Cette victoire au championnat d’Europe senior était quelque chose d’incroyable, de surhumain, carrément, de ma part. Aujourd’hui, je peux le dire, j’ai été très bien entraîné et mon objectif, c’était d’être champion olympique en 2016, tout juste en sortant des juniors. Du coup, j’ai travaillé dur et j’ai réussi à atteindre l’étape de qualification qu’était le championnat d’Europe senior. A la veille de ce championnat pour lequel nous étions deux dans ma catégorie (les – 60 kg, ndlr), un entraîneur national avait dit que c’est celui qui allait réaliser la meilleure performance qui serait désigné pour aller aux Jeux Olympiques. Je l’ai pris au sérieux, et le lendemain, j’étais champion d’Europe.

C’était une journée où je m’étais senti invincible ; vous savez, il y a des journées comme ça où on est dans une bulle, j’allais dire au top de ce qu’on peut produire, et je pense que c’était mon cas ce jour-là. Donc voilà, c’était une très belle journée, un beau souvenir, un titre ; j’étais devenu le deuxième champion d’Europe le plus jeune de l’histoire de la France, Teddy Riner étant le premier. C’est quelque chose de beau, de plaisant, qu’on a envie de refaire encore et encore. L’objectif n’est donc pas de l’avoir fait une fois et de s’en contenter, mais c’est de le refaire et d’aller chercher un palmarès encore plus beau. C’est quelque chose de superbe qui a été réalisé, il y a quatre ans, et il faut chercher à mieux faire encore.

Vous êtes donc un espoir pour le judo français. Mais vous avez été freiné dans votre parcours par de nombreuses blessures.
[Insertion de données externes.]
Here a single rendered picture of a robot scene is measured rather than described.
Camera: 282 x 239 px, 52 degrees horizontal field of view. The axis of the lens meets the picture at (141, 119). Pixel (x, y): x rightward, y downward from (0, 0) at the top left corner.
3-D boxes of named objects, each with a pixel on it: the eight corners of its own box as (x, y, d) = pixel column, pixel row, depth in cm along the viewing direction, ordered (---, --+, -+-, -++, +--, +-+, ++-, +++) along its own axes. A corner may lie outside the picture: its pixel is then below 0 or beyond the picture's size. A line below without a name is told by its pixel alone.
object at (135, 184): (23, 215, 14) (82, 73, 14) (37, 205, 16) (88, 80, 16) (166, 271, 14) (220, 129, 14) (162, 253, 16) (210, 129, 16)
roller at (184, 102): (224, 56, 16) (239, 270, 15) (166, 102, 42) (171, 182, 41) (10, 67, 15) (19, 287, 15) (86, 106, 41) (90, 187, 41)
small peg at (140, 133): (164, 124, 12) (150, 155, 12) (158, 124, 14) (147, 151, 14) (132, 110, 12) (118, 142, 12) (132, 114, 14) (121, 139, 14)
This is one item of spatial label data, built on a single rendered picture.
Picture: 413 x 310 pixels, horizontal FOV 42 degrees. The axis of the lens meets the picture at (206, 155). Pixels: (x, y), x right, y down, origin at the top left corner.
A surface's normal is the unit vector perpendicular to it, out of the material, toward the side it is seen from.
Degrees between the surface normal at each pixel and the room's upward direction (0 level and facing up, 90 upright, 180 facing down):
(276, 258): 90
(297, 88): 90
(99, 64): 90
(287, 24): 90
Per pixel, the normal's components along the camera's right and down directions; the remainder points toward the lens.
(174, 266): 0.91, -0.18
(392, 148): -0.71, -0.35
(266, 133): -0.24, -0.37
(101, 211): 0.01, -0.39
Racontez-nous un peu.
Dès ma plus tendre enfance, en toute modestie, je pense avoir été une personne un peu différente. Mon travail, mon sérieux, ma rage de vaincre comme je l’ai déjà dit, c’est quelque chose d’inné en moi et que je cultivais depuis que j’étais tout petit et avec lequel j’ai grandi. Ma famille, mon éducation, tout ce que j’ai vu en grandissant m’a permis de développer ce trait de caractère. Je ne fais pas les choses à moitié, quand je commence quelque chose, j’ai toujours envie d’aller au bout.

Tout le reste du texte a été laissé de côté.